### [EXERCISE PROMPT]
I need the number of lines in the data that contain the word "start", and nothing beyond it.

[Saved entries]

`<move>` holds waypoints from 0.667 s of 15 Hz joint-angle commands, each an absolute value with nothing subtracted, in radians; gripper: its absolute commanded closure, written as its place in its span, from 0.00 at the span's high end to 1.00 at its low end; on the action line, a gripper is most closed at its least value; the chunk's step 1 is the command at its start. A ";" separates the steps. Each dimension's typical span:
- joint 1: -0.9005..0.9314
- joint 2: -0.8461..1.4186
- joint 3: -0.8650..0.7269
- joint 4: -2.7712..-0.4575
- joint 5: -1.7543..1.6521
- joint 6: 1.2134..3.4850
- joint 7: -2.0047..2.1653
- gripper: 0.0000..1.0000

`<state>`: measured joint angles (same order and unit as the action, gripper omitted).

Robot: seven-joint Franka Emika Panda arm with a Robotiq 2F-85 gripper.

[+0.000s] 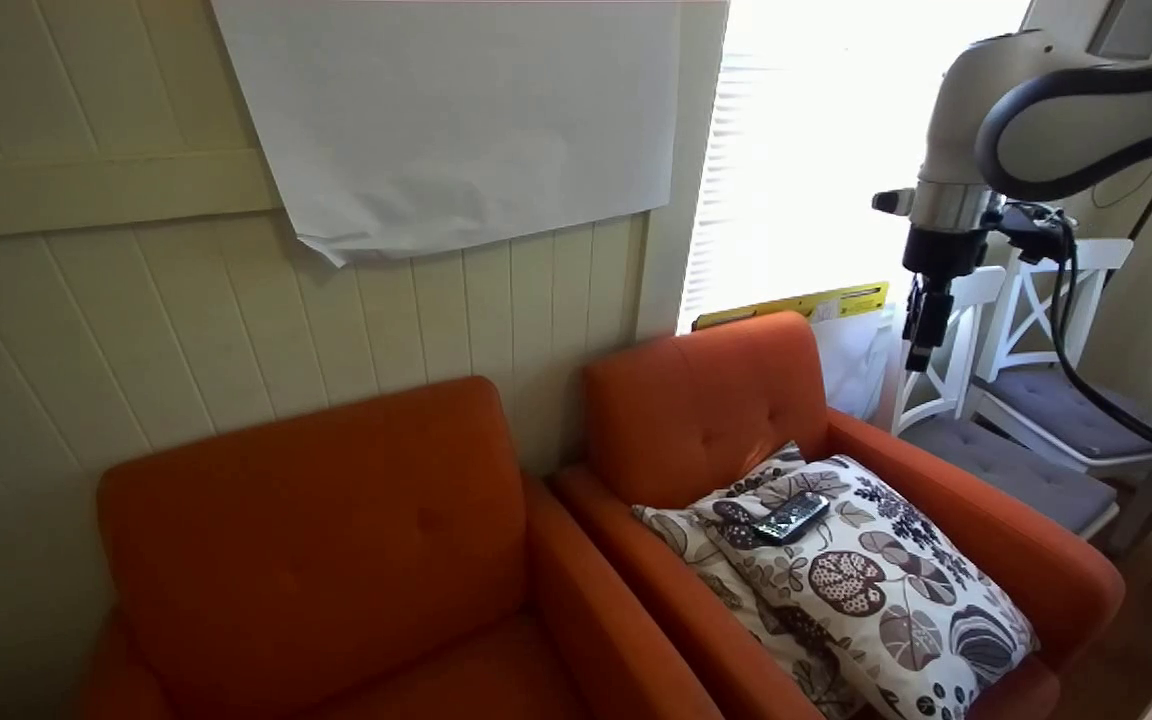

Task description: Put the remote controller on the armrest

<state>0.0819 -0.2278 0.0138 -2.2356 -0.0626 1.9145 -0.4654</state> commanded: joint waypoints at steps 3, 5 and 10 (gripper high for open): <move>0.074 -0.132 0.002 -2.199 -0.053 1.941 -0.598 1.00; 0.073 -0.125 0.003 -2.198 -0.053 1.941 -0.595 1.00; 0.072 -0.064 0.005 -2.159 -0.145 1.849 -0.682 1.00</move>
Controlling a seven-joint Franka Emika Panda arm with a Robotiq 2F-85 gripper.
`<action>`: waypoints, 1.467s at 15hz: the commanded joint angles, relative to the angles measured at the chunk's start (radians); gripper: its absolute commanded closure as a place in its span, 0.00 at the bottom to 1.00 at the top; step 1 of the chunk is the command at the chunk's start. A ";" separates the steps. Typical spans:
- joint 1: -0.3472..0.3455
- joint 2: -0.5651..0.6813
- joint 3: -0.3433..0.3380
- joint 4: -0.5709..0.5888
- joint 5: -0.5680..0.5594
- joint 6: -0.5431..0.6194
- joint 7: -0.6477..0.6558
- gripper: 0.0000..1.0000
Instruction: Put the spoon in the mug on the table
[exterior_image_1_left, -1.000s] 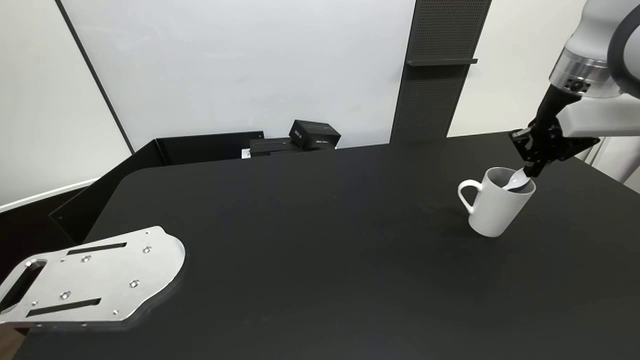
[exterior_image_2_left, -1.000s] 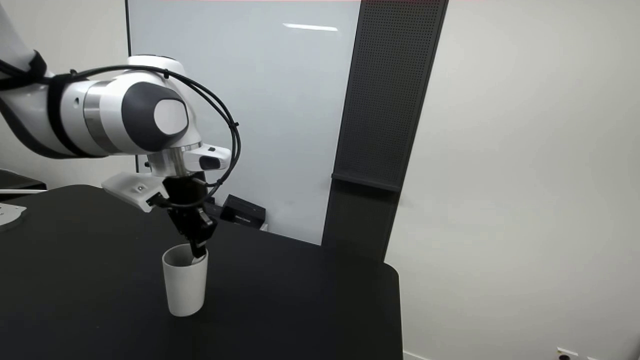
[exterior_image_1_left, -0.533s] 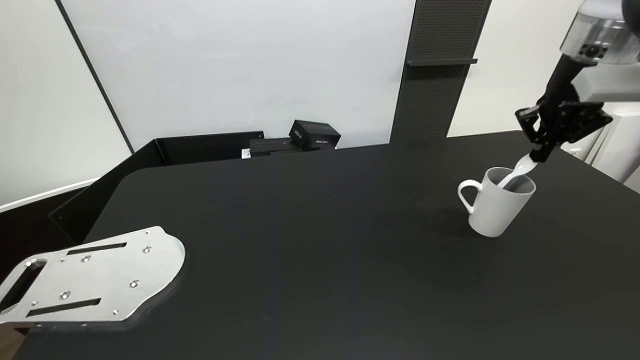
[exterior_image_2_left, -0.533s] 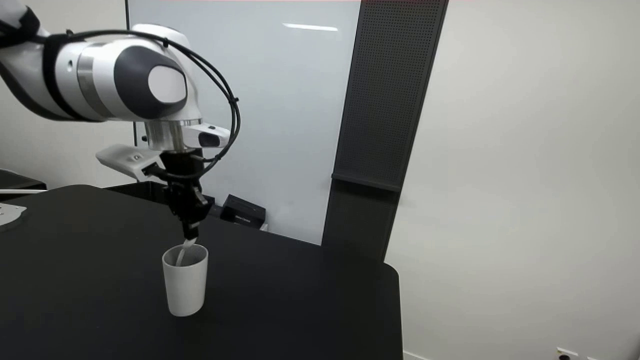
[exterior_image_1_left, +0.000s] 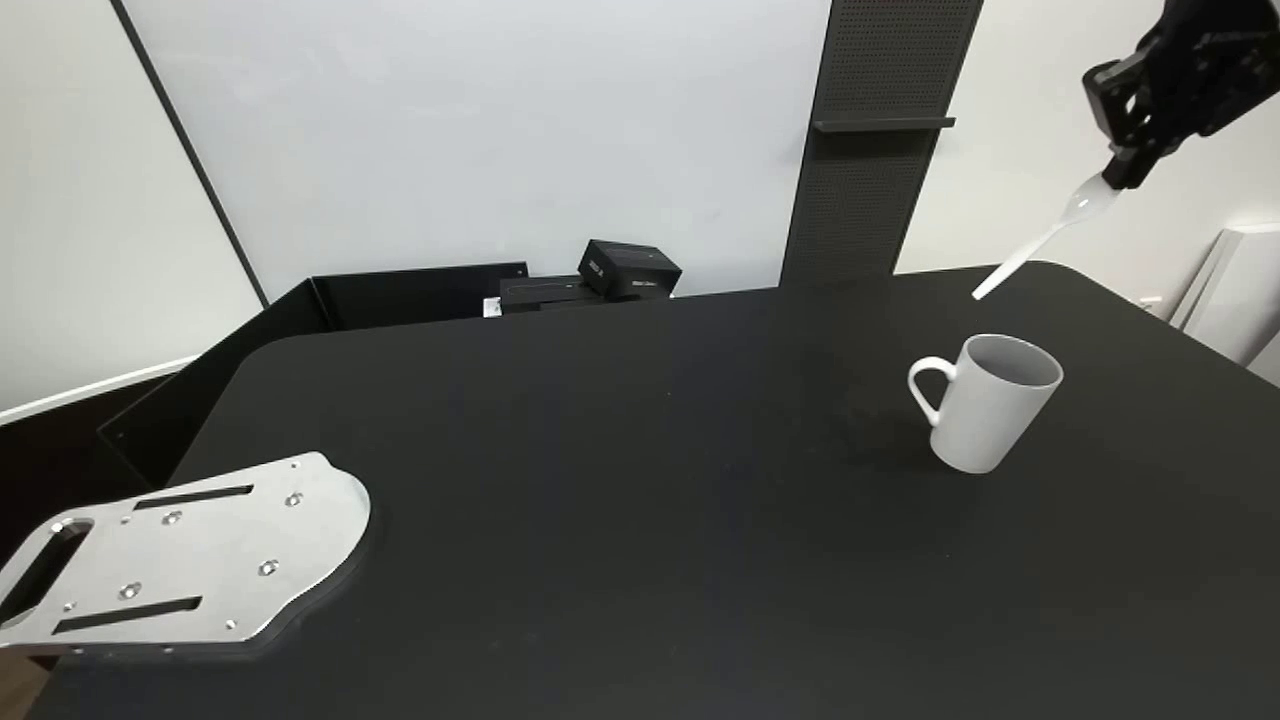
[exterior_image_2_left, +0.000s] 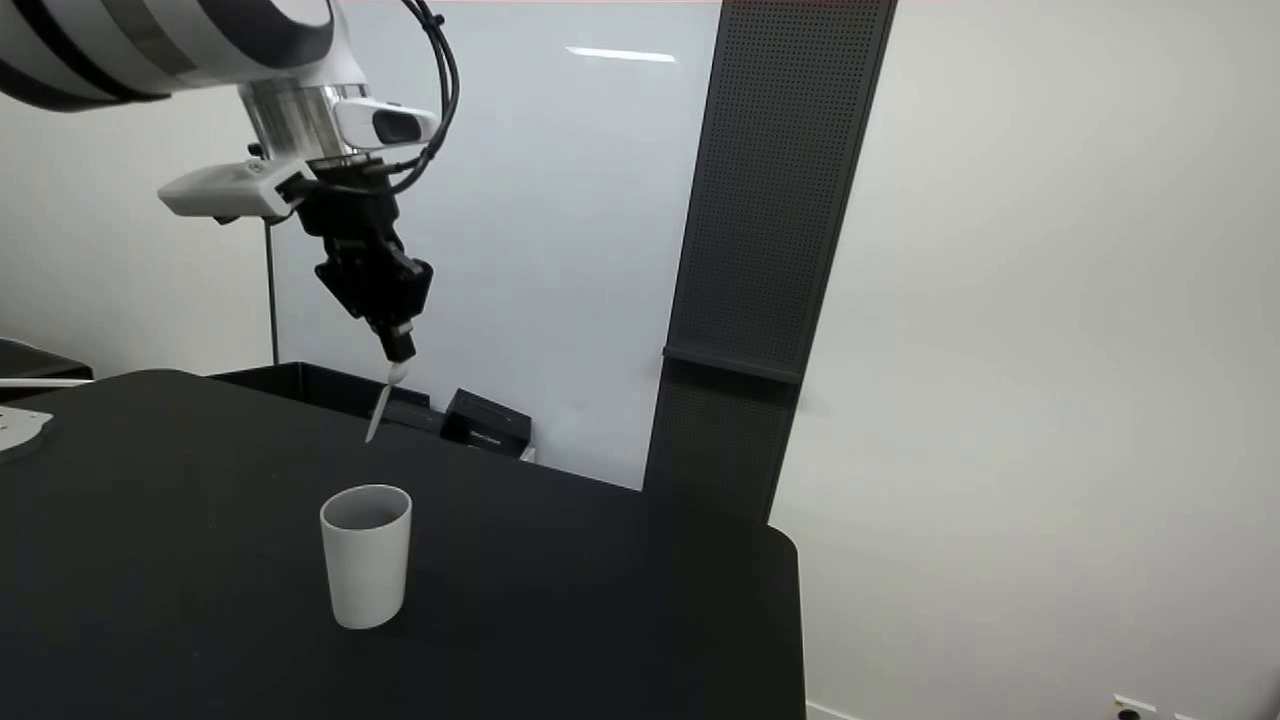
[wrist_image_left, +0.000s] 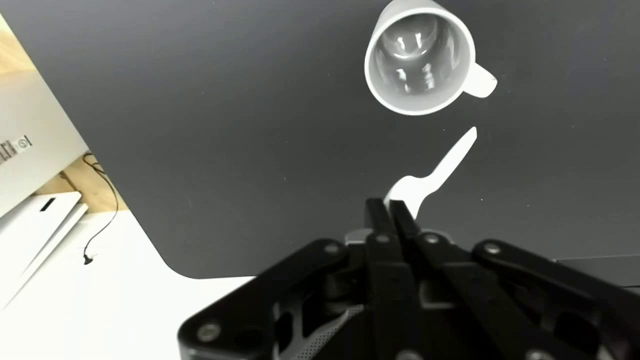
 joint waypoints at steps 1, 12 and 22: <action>-0.040 -0.039 0.042 -0.011 0.011 -0.031 -0.005 0.99; -0.128 0.031 0.024 -0.171 0.271 -0.164 -0.129 0.99; -0.268 0.212 -0.005 -0.127 0.664 0.006 -0.698 0.99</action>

### [WRITTEN SOLUTION]
2